HenriquesLab / ZeroCostDL4Mic

ZeroCostDL4Mic: A Google Colab based no-cost toolbox to explore Deep-Learning in Microscopy
Crash when trying to run RetinaNet #140

I tried running the beta RetinaNet notebook, but ran into an error in Cell 4. The same data set works fine for YOLOv2, so I think that this should not be an issue.

Note that in Cell 3.3, I changed the the location of checkpoints_path, as this was not actually stored in model_path, but directly in the content folder:

#checkpoints_path = os.path.join(model_path,'checkpoint')
  checkpoints_path = '/content/ssd_resnet50_v1_fpn_640x640_coco17_tpu-8/checkpoint'

Help would be very much appreciated!

This is the error message I get:

InternalError                             Traceback (most recent call last)
InternalError: Failed copying input tensor from /job:localhost/replica:0/task:0/device:CPU:0 to /job:localhost/replica:0/task:0/device:GPU:0 in order to run _EagerConst: Dst tensor is not initialized.
Hi, Thanks for reaching out. The error message itself is not that easy to troobleshoot.

Does the notebook give you an error when using the provided test dataset? Does the notebook give you the error when you do not change "checkpoints_path" ?



Does the notebook give you the error when you do not change "checkpoints_path" ?

If I do not change checkpoints_path, then cell 3.3 does not crash, but displays "Checkpoint's path does not exist." after which Cell 4.1 crashes with an error in line 18: "NameError: name 'configs' is not defined." This makes sense, because configs is only defined in 3.3 if checkpoints_path does exist. If I do change the path, then in Cell 3.3 I instead get (in green): "checkpoints loaded correctly."

Does the notebook give you an error when using the provided test dataset?

It seems to run fine on the test data set you've provided (at least it did for the first 6 epochs and then I stopped it).


I have now re-tested it on my own data set and get a ResourceExhaustedError (as opposed to the InternalError I got before)

INFO:tensorflow:Writing pipeline config file to /content/gdrive/MyDrive/Colab Notebooks/Models/RetinaNet_Errors_210907/saved_model/config/pipeline.config
Done training data preprocessing.
Done validation data preprocessing.
ResourceExhaustedError                    Traceback (most recent call last)
ResourceExhaustedError: OOM when allocating tensor with shape[8,640,640,3] and type float on /job:localhost/replica:0/task:0/device:GPU:0 by allocator GPU_0_bfc [Op:ConcatV2] name: concat
Hi, Thanks that's very helpful! Regarding your "ResourceExhaustedError", looks like you are overloading the GPU. Try decreasing the "batch_size" parameter to fix this.

Are you using RGB images?



Are you using RGB images?

I'm using 8bit grayscale PNGs. size ~1000x1000 pixels. For YOLO I noticed that if I export these from ImageJ as RGBs with the Fire LUT, I get better results than using grayscale. In RetinaNet, I tried using these as RGB, but that gave me a different error, which I at the time recognized was likely due to them not being grayscale.

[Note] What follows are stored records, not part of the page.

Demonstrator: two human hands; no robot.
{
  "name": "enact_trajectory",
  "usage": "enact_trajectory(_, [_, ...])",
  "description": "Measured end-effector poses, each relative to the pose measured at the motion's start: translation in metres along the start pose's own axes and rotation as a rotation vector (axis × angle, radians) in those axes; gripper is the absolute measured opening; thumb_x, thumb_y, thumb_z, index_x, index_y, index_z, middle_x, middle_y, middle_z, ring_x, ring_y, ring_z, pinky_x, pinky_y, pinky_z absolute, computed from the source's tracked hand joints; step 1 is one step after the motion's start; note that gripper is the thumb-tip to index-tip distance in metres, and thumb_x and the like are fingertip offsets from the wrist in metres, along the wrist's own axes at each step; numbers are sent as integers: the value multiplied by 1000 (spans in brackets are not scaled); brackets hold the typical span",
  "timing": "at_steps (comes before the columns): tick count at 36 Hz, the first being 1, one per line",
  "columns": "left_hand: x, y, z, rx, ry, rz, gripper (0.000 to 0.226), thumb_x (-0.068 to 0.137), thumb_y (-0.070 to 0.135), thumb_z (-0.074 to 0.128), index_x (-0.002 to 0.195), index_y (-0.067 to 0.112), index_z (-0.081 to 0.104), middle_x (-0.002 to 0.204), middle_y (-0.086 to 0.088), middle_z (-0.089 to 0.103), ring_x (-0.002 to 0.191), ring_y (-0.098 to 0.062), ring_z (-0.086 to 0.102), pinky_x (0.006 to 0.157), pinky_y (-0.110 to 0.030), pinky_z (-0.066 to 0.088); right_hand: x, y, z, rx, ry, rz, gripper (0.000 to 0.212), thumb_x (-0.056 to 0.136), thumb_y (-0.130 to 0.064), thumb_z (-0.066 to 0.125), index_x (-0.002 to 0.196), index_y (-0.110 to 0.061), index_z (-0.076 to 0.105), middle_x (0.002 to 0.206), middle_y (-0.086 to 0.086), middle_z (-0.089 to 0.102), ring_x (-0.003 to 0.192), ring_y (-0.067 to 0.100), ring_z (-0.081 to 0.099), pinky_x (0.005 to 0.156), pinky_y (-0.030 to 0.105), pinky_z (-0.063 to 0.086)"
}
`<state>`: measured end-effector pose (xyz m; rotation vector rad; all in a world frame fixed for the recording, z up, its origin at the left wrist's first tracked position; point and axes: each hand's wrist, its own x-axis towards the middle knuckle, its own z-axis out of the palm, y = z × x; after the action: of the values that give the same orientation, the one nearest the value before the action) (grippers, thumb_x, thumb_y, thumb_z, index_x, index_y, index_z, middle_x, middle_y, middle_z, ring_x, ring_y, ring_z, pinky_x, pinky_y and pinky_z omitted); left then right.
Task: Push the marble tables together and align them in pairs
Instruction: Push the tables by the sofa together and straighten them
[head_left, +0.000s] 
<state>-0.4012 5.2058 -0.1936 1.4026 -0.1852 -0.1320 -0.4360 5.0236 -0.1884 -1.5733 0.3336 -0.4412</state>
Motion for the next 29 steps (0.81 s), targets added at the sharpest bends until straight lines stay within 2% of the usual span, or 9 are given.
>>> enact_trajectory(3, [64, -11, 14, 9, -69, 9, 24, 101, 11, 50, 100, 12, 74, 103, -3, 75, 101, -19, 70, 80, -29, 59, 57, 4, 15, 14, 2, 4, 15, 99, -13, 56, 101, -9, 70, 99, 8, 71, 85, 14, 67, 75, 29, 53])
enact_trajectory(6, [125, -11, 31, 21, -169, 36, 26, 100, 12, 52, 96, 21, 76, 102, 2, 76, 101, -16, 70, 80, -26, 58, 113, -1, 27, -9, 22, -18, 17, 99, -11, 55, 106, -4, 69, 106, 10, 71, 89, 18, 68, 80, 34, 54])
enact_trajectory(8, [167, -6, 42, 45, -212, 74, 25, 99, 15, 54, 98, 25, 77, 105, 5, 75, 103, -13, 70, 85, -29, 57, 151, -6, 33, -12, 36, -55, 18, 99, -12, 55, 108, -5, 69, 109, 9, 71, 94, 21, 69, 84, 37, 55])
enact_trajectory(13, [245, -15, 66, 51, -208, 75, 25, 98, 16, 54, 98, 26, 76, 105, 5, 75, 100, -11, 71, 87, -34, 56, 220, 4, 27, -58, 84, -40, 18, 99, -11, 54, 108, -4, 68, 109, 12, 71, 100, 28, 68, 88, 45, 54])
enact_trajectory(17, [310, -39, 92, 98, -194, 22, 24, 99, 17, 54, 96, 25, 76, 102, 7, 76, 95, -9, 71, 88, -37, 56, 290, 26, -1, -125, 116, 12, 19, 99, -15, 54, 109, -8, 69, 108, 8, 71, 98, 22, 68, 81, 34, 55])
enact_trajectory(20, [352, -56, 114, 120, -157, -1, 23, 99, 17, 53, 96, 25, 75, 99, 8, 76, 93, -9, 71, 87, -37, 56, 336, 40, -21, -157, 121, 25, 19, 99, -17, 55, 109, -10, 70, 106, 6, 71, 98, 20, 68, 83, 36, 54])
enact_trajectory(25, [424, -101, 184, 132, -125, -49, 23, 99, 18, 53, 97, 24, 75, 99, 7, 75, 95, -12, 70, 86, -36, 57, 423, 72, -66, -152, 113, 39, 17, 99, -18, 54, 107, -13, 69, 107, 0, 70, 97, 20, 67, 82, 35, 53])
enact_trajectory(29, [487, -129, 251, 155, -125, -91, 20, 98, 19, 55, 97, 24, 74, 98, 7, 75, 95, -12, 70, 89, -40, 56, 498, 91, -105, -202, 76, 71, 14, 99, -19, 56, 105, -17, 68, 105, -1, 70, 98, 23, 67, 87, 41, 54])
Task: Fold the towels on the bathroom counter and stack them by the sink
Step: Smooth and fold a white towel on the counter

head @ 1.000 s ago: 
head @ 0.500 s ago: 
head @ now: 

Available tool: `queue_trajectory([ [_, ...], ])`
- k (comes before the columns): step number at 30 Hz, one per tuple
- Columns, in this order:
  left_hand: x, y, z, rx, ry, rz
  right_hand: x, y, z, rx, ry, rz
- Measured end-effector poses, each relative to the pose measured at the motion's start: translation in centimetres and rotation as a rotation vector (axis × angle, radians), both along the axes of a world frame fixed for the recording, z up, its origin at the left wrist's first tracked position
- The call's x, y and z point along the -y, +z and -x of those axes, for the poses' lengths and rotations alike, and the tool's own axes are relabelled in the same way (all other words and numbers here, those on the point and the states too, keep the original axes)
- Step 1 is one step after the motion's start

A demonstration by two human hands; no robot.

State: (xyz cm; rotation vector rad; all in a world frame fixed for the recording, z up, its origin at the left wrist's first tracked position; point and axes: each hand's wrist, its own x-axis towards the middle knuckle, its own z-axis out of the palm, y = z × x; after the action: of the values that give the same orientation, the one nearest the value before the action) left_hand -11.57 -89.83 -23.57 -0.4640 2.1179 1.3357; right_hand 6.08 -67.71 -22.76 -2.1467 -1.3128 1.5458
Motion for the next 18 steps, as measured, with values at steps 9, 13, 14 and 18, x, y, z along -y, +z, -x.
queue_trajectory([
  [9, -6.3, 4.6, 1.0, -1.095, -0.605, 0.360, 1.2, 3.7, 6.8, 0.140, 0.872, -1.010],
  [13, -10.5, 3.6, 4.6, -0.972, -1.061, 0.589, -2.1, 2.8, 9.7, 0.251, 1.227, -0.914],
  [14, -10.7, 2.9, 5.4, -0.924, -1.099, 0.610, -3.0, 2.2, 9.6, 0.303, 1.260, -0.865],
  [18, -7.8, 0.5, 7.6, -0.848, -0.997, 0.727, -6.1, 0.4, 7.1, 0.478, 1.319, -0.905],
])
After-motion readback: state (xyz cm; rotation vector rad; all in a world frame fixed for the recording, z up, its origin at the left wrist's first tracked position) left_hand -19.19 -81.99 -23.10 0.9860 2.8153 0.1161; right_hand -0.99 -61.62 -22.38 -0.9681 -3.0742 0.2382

Regarding your "ResourceExhaustedError", looks like you are overloading the GPU. Try decreasing the "batch_size" parameter to fix this.

I am testing different batch sizes and am getting mixed, inconsistent results. It's currently ok using batch size 2, but earlier it was not (also not at 4). It also seems to depend on exactly which dataset I use (augmented, not augmented, what I annotate). I will get back to you on this when I start making sense of what's going wrong.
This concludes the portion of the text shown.